Overall dimensions variable - Carrara: 137 x 157 x 158 cm; Giallo Siena: 139 x 163 x 163 cm; Marron Emperador Light: 137 x 203 x 180 cm; Rosa Valencia: 120 x 216 x 180 cm

Coinciding with Art Basel Miami Beach 2022, Alicja Kwade unveiled PRETTY PITY, a large-scale outdoor installation created in collaboration with ARCA, a global supplier of rare natural materials. Using precious stones, such as Rosa Valencia and Marrón Emperador from Spain, and Giallo Sienna and Bianco Carrara, from Italy, Kwade fashioned four scoops of ice cream that are in the process of melting under the heat of the south Floridian sun. Their playful arrangement – two scoops sit on top of one another, while the other two look as if they have fallen from a nearby cone – is underscored by the satirical contrast of the work’s solidity with the liquefying ooze they capture.
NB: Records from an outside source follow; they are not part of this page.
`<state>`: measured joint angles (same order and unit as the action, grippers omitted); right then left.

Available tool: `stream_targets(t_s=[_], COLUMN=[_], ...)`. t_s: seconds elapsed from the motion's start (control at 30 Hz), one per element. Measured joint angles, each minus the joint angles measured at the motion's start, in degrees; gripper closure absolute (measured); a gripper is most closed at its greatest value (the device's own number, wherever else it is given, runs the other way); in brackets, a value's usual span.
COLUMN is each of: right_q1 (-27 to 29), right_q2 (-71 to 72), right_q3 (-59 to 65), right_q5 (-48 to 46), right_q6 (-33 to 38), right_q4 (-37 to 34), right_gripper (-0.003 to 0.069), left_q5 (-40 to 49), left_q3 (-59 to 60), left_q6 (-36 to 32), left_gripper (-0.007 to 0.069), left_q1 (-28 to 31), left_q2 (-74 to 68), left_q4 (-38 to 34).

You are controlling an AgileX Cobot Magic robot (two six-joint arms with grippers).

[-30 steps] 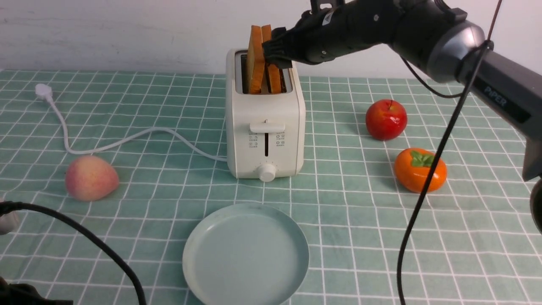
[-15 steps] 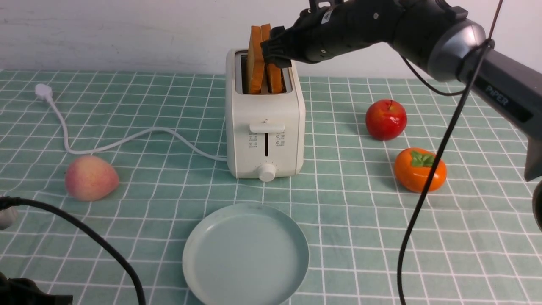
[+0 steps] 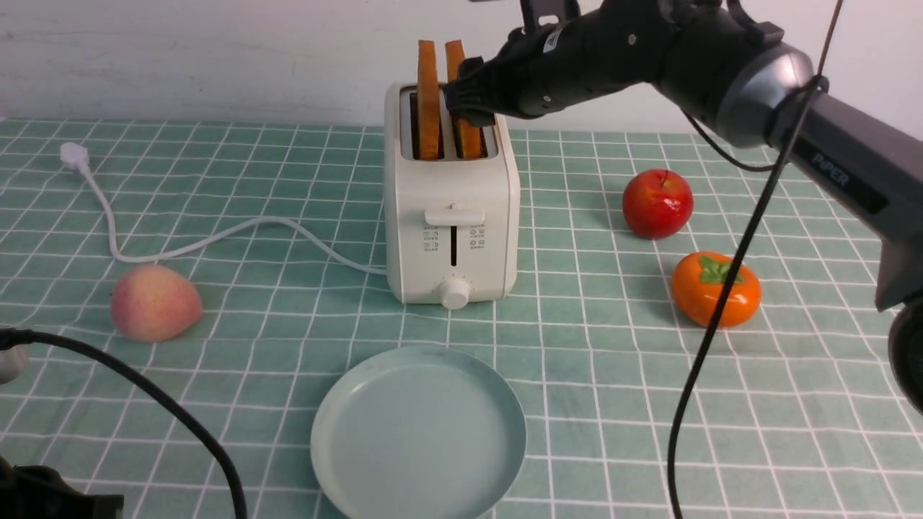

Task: Take toasted bread from bread machine on blue coffee table place on plate.
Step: 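Grasp the toast slice in the toaster and pull it up out of the slot with the right gripper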

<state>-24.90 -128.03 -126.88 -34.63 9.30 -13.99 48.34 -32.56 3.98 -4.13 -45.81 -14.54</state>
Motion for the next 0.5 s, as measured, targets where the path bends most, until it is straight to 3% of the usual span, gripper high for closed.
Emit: stream_targets(t_s=[0.07, 0.17, 0.2, 0.23, 0.3, 0.5], right_q1=[0.00, 0.00, 0.00, 0.00, 0.00, 0.00], right_q2=[-0.26, 0.35, 0.42, 1.09, 1.99, 7.98], right_q3=[0.00, 0.00, 0.00, 0.00, 0.00, 0.00], right_q5=[-0.05, -0.11, -0.11, -0.05, -0.15, -3.65], right_q6=[0.00, 0.00, 0.00, 0.00, 0.00, 0.00], right_q4=[0.62, 2.27, 2.43, 3.21, 4.29, 5.52], right_gripper=[0.0211, 0.0406, 0.0421, 0.0541, 0.0604, 0.0599], left_q5=[0.46, 1.13, 1.13, 1.24, 1.24, 1.24], left_q3=[0.00, 0.00, 0.00, 0.00, 0.00, 0.00], left_q6=[0.00, 0.00, 0.00, 0.00, 0.00, 0.00], left_gripper=[0.0638, 0.0638, 0.0638, 0.0638, 0.0638, 0.0638], left_q1=[0.00, 0.00, 0.00, 0.00, 0.00, 0.00], left_q2=[0.00, 0.00, 0.00, 0.00, 0.00, 0.00], left_q4=[0.00, 0.05, 0.05, 0.05, 0.05, 0.05])
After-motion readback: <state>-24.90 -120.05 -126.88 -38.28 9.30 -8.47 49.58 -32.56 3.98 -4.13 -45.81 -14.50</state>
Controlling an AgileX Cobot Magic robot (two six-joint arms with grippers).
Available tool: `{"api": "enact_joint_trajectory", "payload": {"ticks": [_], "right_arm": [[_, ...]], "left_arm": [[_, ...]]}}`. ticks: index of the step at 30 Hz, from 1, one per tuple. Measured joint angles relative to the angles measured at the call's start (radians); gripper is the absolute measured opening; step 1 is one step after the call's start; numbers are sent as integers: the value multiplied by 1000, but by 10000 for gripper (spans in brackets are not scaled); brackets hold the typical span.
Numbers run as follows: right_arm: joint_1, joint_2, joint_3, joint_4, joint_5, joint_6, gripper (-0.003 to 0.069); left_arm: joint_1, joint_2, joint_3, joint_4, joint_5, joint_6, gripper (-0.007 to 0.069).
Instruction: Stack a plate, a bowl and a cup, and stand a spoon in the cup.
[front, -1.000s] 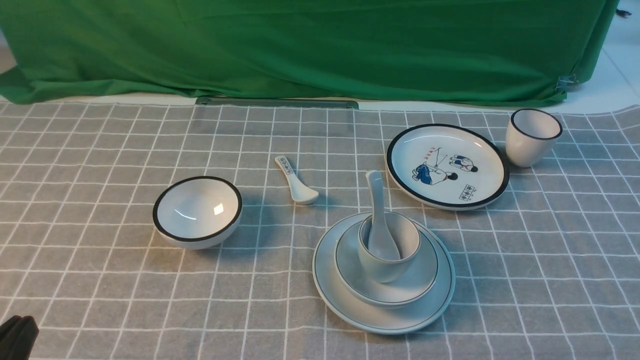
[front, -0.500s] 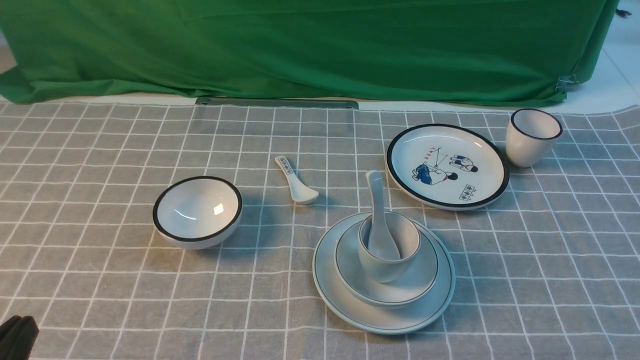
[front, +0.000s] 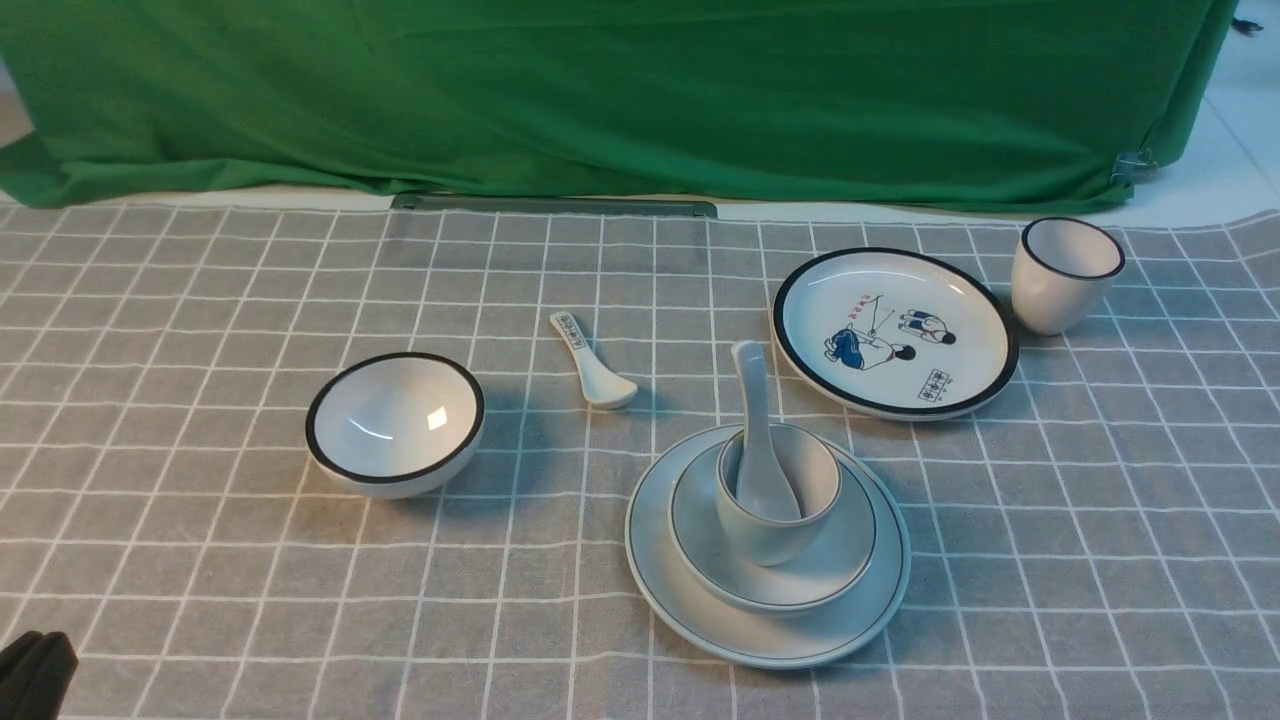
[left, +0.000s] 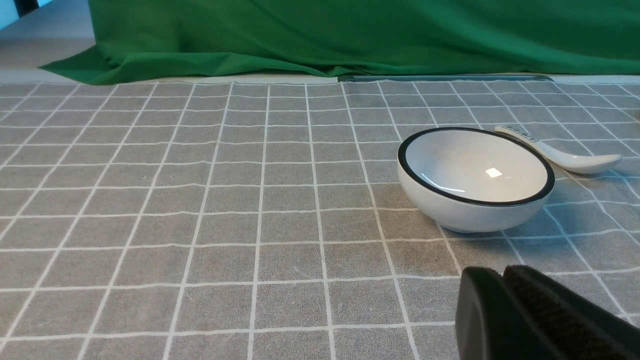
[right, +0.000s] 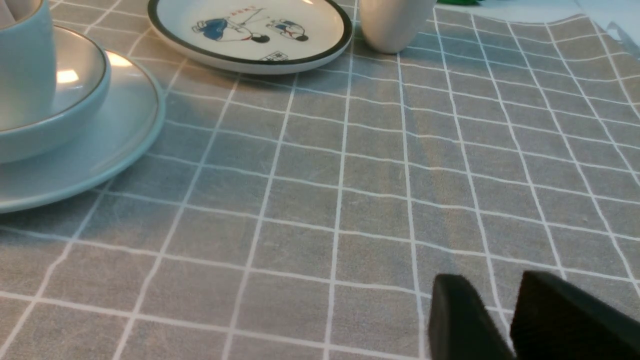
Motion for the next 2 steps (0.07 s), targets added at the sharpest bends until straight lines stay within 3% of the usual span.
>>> {"api": "enact_joint_trajectory", "payload": {"ticks": [2], "right_arm": [[0, 0, 0, 0, 0, 0, 221]], "left_arm": [[0, 0, 0, 0, 0, 0, 17]]}}
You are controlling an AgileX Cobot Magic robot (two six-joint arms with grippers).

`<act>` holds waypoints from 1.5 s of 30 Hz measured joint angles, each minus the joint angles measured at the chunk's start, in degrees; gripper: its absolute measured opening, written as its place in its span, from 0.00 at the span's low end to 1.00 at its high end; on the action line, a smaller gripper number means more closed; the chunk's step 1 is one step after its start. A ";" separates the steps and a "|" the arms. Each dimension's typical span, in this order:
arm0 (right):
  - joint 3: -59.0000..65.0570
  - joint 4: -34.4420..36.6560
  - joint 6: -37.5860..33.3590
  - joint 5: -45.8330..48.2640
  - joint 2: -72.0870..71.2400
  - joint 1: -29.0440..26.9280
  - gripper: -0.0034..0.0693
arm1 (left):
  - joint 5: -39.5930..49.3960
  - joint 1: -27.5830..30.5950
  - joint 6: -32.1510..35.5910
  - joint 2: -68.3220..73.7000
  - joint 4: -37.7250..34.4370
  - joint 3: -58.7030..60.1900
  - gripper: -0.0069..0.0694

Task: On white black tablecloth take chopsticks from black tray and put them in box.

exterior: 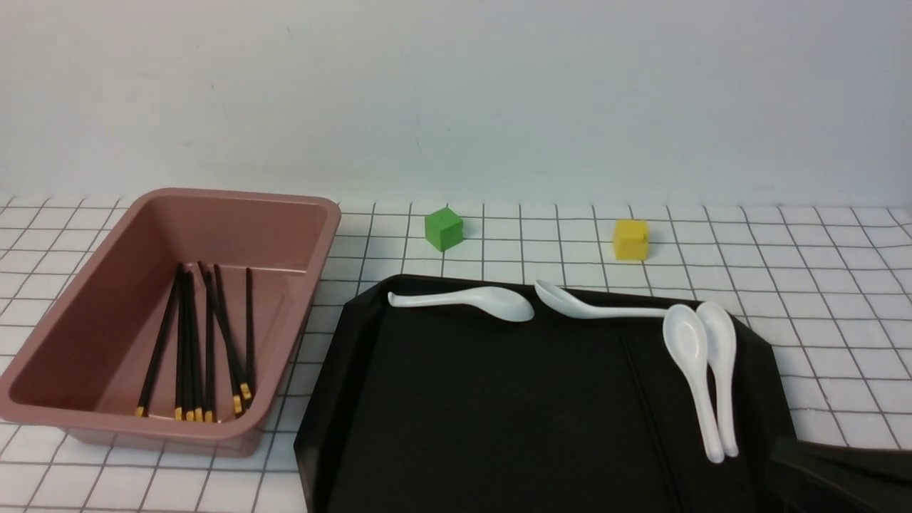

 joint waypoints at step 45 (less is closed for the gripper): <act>25.81 7.74 -5.17 8.85 -28.01 -50.77 0.10 | 0.07 0.00 0.00 0.00 0.00 0.00 0.30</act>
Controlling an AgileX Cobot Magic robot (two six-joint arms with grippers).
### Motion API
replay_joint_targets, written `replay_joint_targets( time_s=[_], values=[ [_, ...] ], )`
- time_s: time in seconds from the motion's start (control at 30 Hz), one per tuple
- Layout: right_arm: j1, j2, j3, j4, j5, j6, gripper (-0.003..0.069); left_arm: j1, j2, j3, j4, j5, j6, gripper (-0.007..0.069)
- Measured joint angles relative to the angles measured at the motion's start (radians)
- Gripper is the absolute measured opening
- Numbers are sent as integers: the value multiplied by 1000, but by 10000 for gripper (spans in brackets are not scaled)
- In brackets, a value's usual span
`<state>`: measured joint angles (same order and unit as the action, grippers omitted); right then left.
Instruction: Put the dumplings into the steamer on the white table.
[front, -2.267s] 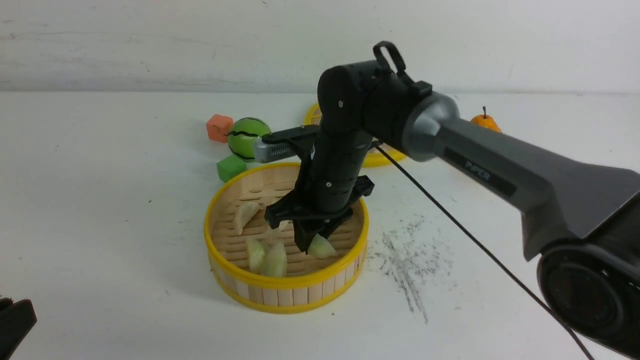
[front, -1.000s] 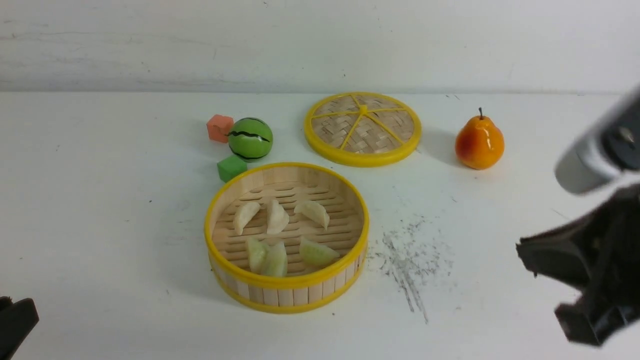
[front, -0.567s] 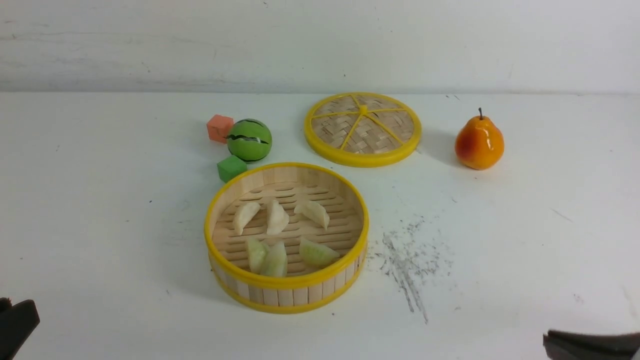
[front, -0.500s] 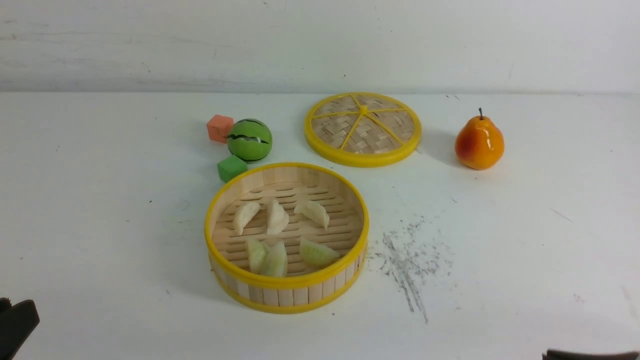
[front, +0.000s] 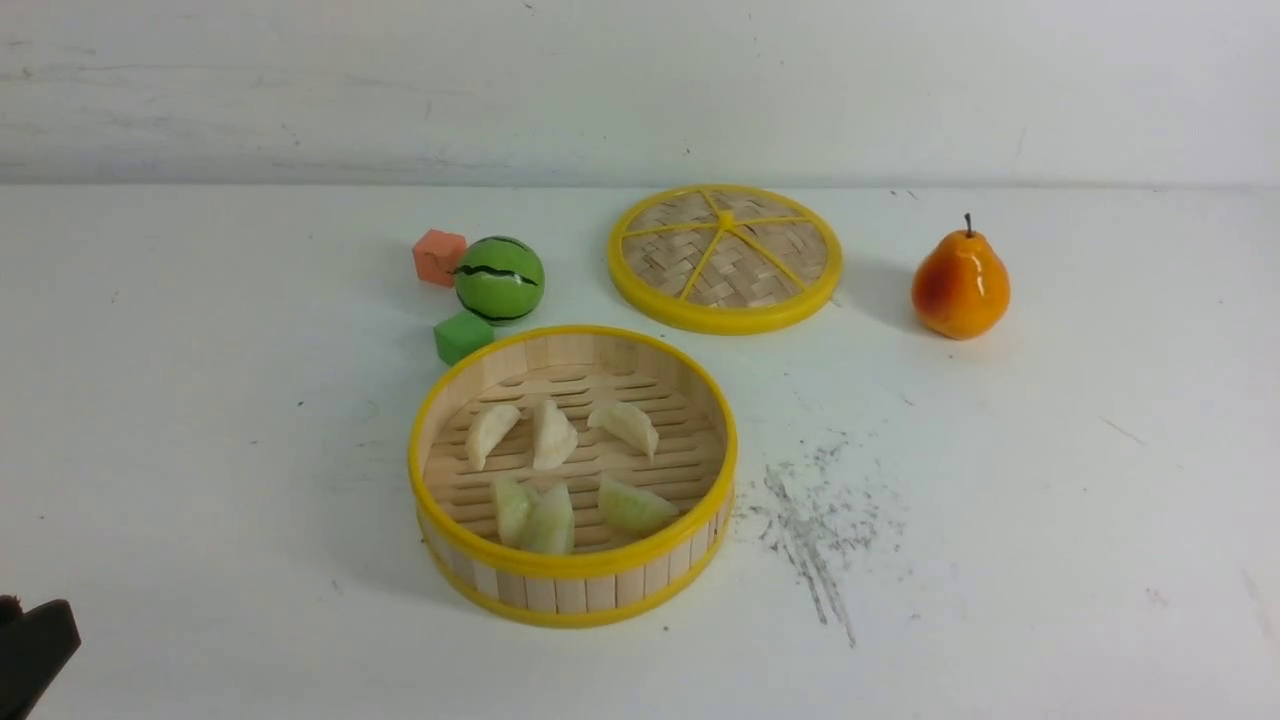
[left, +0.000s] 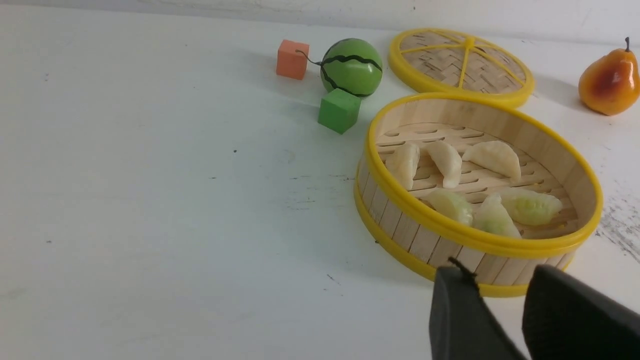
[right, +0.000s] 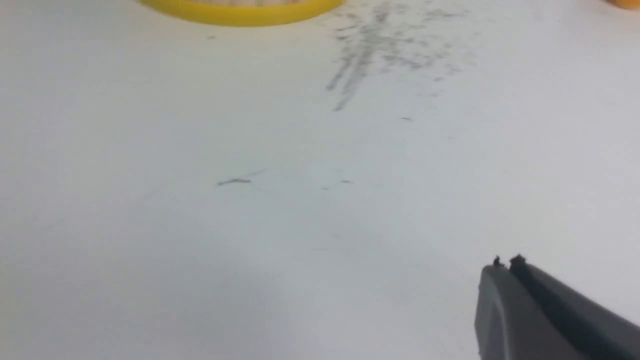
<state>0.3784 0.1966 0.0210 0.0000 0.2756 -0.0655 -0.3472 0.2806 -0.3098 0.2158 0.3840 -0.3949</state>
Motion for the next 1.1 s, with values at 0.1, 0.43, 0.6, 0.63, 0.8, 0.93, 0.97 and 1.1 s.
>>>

According to the artist, “My efforts to understand and represent something I can barely grasp, and my failure to do so, bring forth my work.”

Global warming and the disappearance of the polar ice caps are hinted at, though Kwade is careful never to admonish. PRETTY PITY places the obdurate, sturdy, immovable, spherical objects that have occupied her in recent years into new terrain with the addition of bright colours and representational language. It is hard not to think of the recently passed sculptor of such object parodies, Claes Oldenburg, whose deflated and travestied sculptures effectively super-sized commodity forms, blowing them up into proportions and structures that were both absurd and painfully precise in their depictions.While ice cream is as ubiquitous today as electricity and water in Miami, the desert was once one of the rarest of treats, incredibly expensive to make for it required harvesting ice from mountain tops. The erosion of those cooler zones of the Earth’s climate is advancing with ever greater speed and force, and using mineral deposits from quarries in Europe, dressed up to look like melting scoops of ice cream, puts the entire cycle of extracting and erosion into a ludic display.